Your reply should consist solely of the number of lines in the data that contain "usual".

─── Input data ───

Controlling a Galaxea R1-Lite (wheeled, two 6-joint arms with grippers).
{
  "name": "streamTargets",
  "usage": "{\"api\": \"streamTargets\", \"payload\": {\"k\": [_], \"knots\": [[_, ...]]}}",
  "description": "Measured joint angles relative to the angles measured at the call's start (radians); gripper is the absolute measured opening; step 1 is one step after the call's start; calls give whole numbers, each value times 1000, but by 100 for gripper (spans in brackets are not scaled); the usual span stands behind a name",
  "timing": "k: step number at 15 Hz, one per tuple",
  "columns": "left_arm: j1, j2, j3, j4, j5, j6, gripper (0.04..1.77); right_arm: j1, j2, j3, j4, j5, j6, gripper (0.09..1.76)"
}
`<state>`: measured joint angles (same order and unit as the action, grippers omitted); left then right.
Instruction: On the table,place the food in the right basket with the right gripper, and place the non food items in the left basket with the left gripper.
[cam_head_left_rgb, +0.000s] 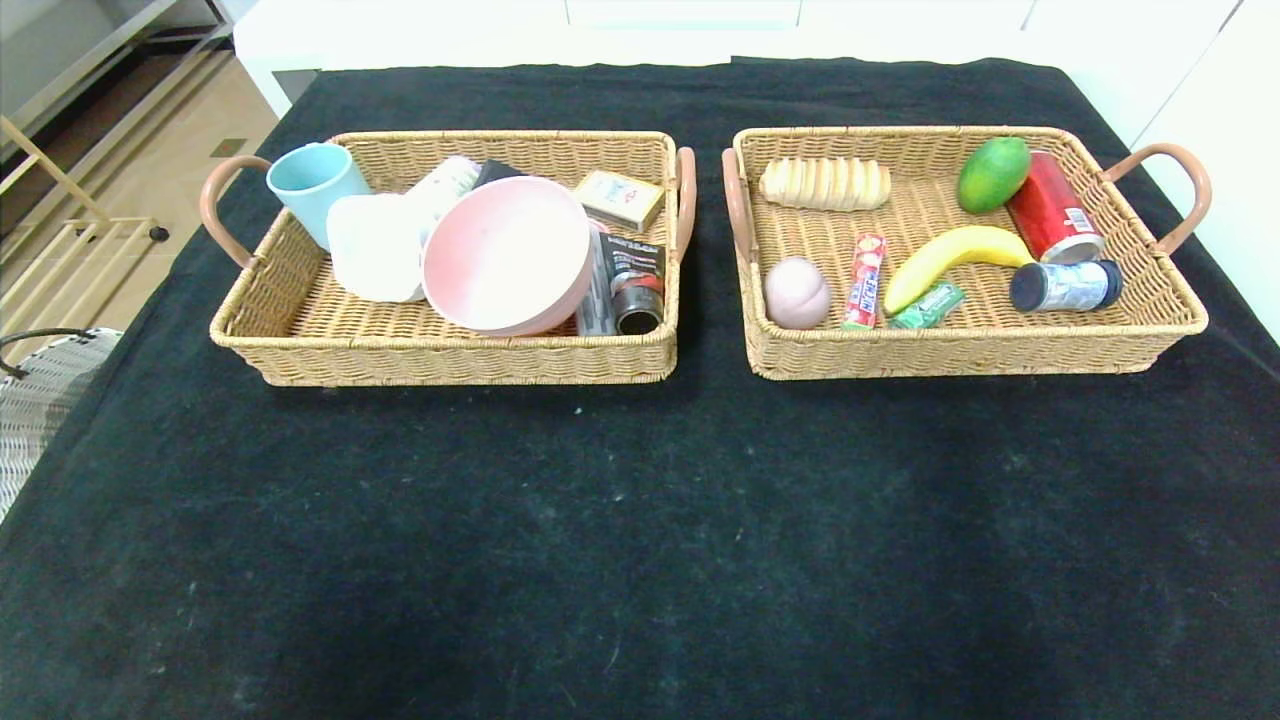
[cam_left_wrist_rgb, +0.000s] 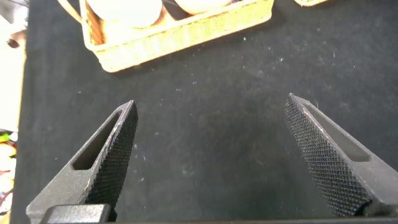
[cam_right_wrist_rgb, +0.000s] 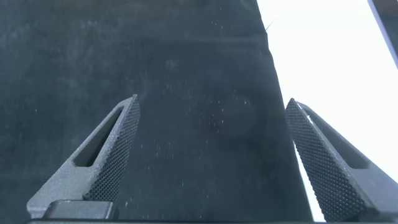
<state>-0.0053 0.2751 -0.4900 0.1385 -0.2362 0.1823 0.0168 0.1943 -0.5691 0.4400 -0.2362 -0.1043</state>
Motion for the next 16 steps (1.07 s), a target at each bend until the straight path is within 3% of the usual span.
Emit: {"api": "streamTargets", "payload": {"k": [4, 6, 10, 11, 14, 16], "knots": [[19, -71, 63, 0, -5, 0, 172, -10, -95, 71, 1, 16, -1, 170], [11, -116, 113, -6, -31, -1, 172, -11, -146, 110, -2, 72, 12, 170], [3, -222, 227, -11, -57, -32, 172, -13, -189, 170, -24, 163, 151, 171], [3, -240, 261, -24, -50, -40, 172, -13, -192, 201, -63, 167, 159, 171], [3, -267, 380, -195, 10, -92, 172, -13, -196, 346, -279, 173, 160, 171], [3, -274, 444, -224, 65, -104, 172, -13, -196, 442, -367, 168, 119, 171]]}}
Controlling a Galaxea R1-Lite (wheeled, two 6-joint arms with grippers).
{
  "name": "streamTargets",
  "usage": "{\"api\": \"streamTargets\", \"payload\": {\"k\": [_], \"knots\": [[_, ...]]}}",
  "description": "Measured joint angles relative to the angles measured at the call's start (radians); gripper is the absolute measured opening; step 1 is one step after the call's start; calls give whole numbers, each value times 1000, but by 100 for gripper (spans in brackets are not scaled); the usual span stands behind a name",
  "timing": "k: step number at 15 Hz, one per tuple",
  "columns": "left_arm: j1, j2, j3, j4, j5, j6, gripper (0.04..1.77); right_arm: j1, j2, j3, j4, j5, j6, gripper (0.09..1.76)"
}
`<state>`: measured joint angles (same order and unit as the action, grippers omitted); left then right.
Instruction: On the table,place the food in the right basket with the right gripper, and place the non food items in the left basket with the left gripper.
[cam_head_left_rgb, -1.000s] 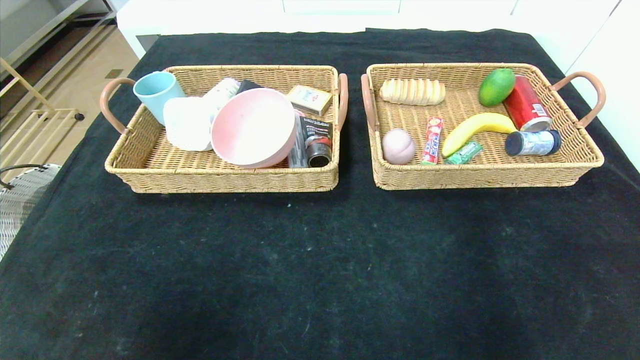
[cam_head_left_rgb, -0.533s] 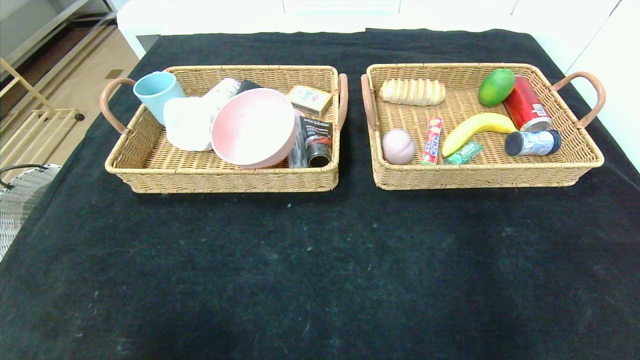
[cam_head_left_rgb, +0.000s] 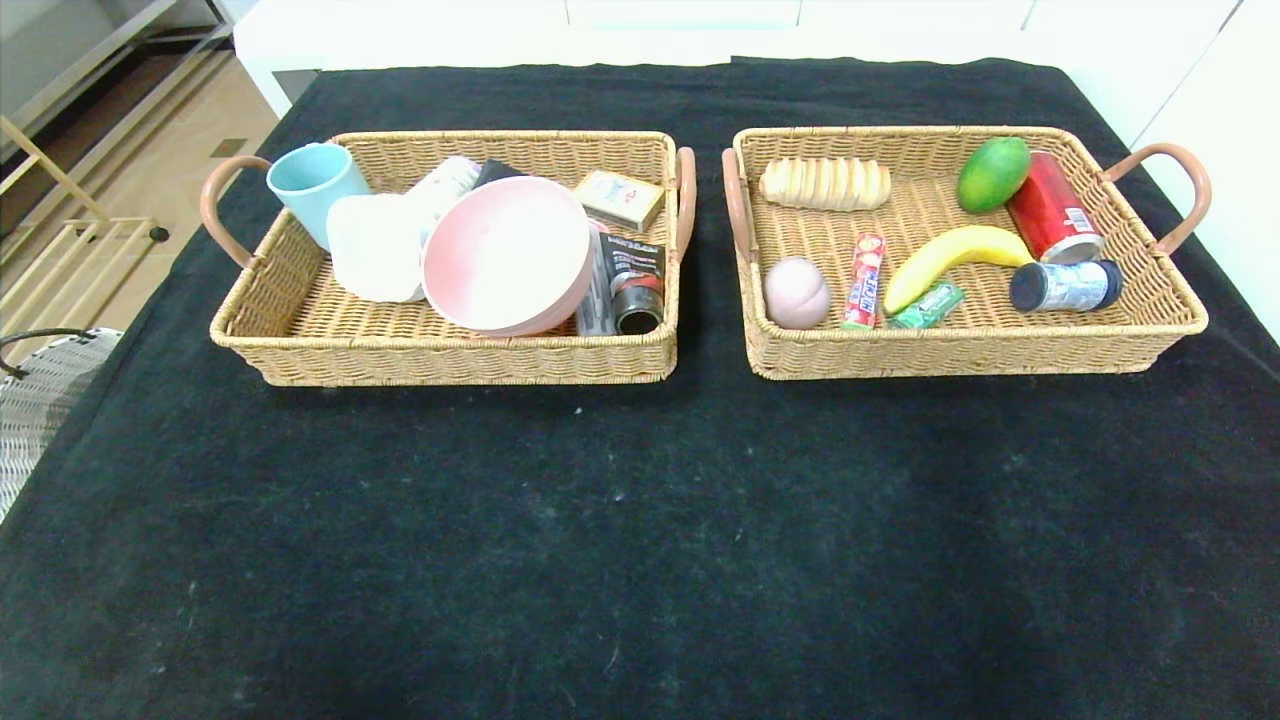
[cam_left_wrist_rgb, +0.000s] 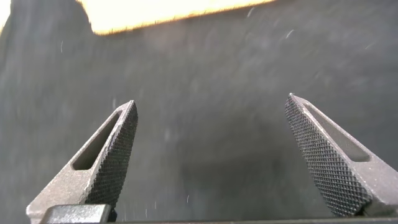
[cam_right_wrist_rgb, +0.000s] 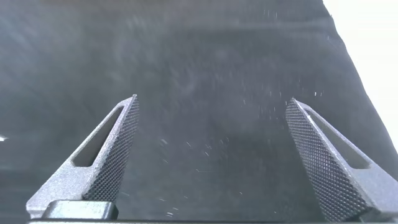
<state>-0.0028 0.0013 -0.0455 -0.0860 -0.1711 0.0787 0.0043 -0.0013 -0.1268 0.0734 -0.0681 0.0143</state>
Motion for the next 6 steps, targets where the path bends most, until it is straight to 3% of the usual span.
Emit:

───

§ Task solution: 4